Given material Start Marker

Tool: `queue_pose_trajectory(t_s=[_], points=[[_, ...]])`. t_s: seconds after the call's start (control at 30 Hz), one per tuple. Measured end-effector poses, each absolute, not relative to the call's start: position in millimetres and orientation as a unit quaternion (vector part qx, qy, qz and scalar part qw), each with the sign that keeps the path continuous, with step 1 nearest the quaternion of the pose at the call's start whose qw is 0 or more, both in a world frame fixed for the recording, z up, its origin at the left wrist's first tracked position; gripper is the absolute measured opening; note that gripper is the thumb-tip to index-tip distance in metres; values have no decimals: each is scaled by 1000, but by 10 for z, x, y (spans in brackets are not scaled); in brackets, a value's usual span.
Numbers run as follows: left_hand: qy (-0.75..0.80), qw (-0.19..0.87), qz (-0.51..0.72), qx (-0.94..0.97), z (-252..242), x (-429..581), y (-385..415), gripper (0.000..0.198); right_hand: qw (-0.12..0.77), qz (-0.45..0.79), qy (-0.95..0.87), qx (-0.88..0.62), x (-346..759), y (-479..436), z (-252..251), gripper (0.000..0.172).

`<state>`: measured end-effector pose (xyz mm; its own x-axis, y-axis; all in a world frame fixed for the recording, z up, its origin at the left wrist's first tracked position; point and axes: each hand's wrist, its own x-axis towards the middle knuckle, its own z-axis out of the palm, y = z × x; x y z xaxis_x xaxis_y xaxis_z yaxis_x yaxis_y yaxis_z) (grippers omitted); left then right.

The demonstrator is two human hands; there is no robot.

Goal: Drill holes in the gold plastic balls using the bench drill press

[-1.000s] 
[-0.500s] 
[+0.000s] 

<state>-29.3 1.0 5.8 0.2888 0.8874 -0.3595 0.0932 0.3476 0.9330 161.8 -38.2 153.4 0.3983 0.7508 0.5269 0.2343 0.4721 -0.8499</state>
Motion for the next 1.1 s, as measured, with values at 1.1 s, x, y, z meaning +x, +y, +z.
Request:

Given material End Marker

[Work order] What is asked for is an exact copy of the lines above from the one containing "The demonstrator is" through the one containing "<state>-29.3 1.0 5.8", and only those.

[Your solution]
The demonstrator is two human hands; there is no robot.

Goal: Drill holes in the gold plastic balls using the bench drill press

[-1.000s] 
[-0.500s] 
[+0.000s] 

<state>-29.3 1.0 5.8 0.2888 0.8874 -0.3595 0.0932 0.3476 0.9330 161.8 -38.2 153.4 0.3983 0.7508 0.5269 0.2343 0.4721 -0.8499</state>

The output requires no further additions.